Photo credit: Yelm Chamber of Commerce
July 18, 2018
July 17, 2018
– Editor’s note:
While en-route to Lacey today at approximately 2pm, westbound traffic was turned around at the 510 Bypass traffic circle due to a brush fire. The only access was via Rainier and there was an accident on Rainier Rd. through JBLM at Spurgeon Creek Rd. from eastbound detoured Yelm-bound traffic, which backed-up for miles. Drivers form Lacey and Red Wind Casino could not get to Yelm and traffic through Yelm could not get to Red Wind and Lacey.

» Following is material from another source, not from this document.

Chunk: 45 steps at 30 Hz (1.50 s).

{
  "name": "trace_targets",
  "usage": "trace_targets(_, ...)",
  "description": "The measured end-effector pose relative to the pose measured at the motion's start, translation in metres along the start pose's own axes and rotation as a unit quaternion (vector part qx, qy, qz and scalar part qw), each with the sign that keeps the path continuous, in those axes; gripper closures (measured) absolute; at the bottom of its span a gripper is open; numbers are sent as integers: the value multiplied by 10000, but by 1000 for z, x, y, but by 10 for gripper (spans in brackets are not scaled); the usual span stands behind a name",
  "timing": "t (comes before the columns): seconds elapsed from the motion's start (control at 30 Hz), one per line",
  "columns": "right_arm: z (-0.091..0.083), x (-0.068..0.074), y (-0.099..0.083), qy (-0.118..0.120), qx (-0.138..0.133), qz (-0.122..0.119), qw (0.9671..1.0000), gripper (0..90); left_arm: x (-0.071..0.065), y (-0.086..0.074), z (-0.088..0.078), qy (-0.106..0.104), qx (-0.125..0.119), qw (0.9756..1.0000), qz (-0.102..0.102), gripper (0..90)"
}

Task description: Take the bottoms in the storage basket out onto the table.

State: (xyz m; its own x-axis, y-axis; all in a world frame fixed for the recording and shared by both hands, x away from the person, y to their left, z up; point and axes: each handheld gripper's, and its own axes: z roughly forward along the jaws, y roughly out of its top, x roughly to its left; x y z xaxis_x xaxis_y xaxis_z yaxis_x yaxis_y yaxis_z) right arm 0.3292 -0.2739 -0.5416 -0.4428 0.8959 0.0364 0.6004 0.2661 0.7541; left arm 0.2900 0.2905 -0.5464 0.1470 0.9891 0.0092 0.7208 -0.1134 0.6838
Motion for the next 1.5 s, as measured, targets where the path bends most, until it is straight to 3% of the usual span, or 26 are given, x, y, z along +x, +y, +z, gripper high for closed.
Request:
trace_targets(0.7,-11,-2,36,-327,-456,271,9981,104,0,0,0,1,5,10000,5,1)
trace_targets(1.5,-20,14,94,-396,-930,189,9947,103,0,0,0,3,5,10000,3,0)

Yet another Achilles Heel was revealed about Yelm’s constricted surface streets access, which a ocmpleted Bypass would not have aided, as the Bypass was not accessible at the traffic circle.

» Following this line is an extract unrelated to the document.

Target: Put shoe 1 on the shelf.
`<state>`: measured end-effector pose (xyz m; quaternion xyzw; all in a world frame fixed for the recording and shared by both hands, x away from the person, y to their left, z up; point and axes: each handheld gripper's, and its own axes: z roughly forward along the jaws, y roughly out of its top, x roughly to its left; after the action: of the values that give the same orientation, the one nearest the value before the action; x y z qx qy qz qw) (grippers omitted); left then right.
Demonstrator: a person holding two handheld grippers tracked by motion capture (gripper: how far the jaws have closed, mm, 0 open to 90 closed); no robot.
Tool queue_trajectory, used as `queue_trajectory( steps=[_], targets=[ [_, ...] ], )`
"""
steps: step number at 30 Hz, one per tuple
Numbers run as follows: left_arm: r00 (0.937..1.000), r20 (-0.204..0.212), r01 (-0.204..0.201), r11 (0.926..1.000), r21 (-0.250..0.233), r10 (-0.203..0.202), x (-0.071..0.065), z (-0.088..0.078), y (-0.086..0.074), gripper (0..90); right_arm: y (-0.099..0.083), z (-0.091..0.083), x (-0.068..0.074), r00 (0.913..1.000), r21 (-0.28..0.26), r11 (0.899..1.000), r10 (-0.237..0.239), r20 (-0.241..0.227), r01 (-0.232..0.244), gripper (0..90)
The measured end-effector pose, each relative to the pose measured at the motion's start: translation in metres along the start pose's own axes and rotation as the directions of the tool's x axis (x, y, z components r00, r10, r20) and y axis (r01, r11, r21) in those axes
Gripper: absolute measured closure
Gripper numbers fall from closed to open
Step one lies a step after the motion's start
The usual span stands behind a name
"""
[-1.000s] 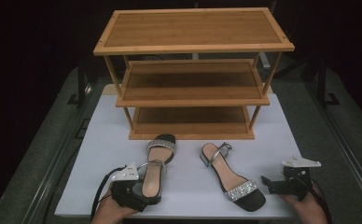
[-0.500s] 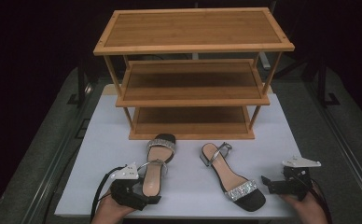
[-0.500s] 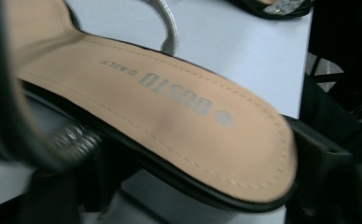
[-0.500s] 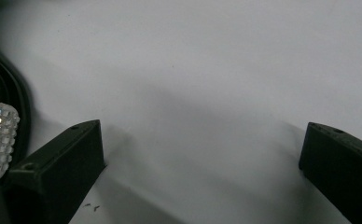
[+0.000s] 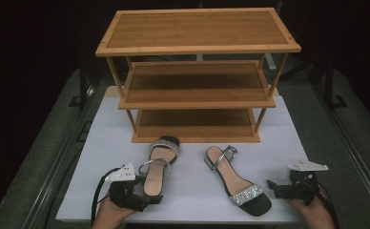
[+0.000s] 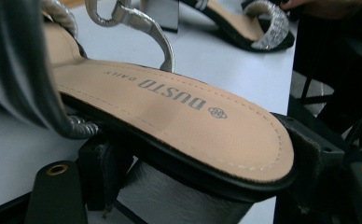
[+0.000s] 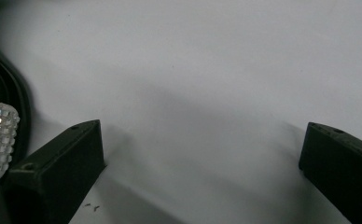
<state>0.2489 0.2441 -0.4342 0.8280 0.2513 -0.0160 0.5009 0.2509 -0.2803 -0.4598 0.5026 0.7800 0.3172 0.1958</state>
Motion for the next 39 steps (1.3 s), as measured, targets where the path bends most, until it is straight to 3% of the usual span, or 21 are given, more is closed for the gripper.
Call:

– “Crews fighting brush fires in Rochester and Yelm”
“Southeast Thurston Fire crews, plus other fire districts, are fighting a brush fire in the area of state Route 510, Mud Run Road Southeast and Anderson Lane Southeast near Yelm.

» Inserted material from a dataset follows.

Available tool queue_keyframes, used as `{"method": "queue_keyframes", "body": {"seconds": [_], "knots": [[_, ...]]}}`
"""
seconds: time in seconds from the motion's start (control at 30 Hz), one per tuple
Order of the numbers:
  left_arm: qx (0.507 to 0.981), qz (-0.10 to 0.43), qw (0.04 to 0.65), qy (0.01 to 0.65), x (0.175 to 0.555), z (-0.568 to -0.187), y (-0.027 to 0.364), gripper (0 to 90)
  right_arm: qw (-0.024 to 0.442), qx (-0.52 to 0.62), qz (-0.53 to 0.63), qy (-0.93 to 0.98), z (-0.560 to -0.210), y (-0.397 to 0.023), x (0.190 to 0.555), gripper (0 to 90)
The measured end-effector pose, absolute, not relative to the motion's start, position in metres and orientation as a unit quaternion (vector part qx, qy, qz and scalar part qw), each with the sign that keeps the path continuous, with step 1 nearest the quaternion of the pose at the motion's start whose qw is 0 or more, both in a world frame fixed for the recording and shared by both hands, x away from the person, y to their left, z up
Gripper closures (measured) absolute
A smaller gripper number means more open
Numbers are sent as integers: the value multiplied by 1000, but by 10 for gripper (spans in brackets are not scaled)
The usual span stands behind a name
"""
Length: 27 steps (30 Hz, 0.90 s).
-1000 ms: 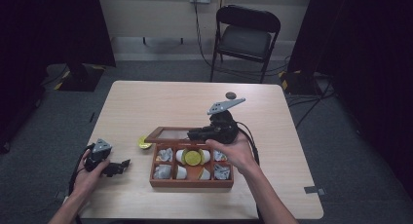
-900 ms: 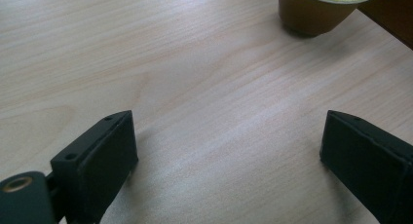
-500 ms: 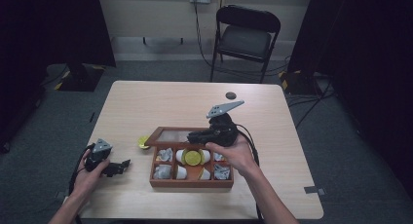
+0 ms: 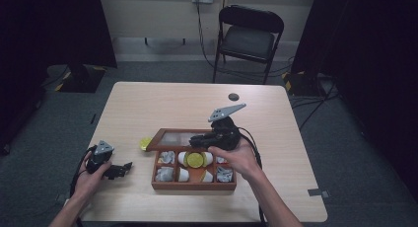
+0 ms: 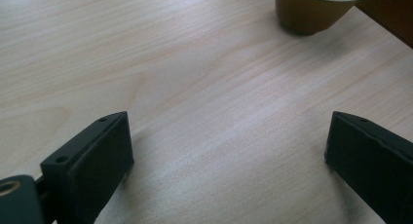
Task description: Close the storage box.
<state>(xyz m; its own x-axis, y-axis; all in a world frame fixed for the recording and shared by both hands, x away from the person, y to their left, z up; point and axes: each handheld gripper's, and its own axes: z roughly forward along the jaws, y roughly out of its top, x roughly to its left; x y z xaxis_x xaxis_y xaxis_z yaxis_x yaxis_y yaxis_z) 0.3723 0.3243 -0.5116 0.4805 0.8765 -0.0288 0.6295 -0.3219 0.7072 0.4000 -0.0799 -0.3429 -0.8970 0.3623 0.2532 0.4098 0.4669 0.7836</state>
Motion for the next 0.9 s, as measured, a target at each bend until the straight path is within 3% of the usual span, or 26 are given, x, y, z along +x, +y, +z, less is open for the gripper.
{"method": "queue_keyframes", "body": {"seconds": [0.9], "knots": [[795, 182, 334, 473, 373, -512, 323, 2, 25, -203, -435, -877, -365, -76, 381, 817]]}}
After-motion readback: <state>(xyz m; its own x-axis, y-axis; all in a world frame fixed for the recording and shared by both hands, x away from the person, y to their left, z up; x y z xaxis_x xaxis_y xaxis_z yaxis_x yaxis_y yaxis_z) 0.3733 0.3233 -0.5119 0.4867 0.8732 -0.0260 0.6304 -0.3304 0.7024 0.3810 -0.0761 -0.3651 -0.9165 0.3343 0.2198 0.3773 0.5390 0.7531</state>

Fire crews responded about noon to the Yelm area blaze.
The Yelm area fire also blocked eastbound state Route 510 at Church Kalama Road, near milepost 11, according to the state Department of Transportation,” By Rolf Boone, The Olympian.
July 17, 2018
“Orcas from pod J in Puget Sound just west of Seattle.
The number of orcas in the area, listed as endangered
since 2005, has dwindled to a 30-year low.”
Photo credit: Elaine Thompson, Associated Press
– “Northwest’s orcas are starving and disappearing.”
“For the last three years, not one calf has been born to the dwindling pods of black-and-white killer whales spouting geysers of mist off the coast in the Pacific Northwest.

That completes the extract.